> [Problem to work on]
Compute how many lines in the listing below hold the string "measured", then state only the result.
[[ Information shown, beginning ]]
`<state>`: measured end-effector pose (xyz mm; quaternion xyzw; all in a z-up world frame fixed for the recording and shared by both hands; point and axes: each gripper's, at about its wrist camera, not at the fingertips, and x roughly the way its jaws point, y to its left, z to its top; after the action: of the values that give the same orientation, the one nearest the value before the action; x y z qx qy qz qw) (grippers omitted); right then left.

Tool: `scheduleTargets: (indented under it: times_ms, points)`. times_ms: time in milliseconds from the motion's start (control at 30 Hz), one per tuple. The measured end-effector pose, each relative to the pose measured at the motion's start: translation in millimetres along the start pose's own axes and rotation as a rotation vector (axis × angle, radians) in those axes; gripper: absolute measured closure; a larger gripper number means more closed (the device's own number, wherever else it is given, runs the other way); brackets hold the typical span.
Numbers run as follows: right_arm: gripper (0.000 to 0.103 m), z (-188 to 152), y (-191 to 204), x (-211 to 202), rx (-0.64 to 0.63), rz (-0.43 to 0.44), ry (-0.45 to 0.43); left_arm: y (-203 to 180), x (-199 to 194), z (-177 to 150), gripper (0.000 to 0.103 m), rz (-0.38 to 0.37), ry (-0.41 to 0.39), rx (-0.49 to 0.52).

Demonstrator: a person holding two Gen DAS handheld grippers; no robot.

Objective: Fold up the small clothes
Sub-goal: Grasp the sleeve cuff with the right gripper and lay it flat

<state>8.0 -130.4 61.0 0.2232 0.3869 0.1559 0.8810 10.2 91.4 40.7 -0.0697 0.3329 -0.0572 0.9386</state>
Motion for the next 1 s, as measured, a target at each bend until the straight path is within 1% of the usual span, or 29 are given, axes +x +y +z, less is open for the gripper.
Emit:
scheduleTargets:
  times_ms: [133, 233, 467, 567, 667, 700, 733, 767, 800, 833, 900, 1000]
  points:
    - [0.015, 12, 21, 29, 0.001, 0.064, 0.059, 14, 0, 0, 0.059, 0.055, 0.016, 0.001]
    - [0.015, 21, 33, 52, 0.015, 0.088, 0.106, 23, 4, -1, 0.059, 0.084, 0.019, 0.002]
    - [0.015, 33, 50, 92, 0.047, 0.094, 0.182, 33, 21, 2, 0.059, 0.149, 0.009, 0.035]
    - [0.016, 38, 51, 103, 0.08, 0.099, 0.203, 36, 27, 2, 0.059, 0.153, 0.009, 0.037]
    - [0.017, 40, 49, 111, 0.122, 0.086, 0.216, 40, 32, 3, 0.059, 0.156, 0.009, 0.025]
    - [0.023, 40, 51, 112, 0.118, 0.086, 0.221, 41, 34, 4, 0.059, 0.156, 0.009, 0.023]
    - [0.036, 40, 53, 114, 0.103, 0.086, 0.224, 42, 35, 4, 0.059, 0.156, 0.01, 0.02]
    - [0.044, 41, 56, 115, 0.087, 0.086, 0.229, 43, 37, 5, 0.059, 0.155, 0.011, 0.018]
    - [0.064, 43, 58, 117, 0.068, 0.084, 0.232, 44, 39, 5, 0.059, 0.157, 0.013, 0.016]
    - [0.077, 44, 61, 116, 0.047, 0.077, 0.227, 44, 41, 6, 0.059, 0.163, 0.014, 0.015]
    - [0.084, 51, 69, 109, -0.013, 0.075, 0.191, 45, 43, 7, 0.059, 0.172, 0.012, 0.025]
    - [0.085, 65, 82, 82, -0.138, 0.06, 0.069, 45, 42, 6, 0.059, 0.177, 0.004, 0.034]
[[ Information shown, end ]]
> [Task answer]
3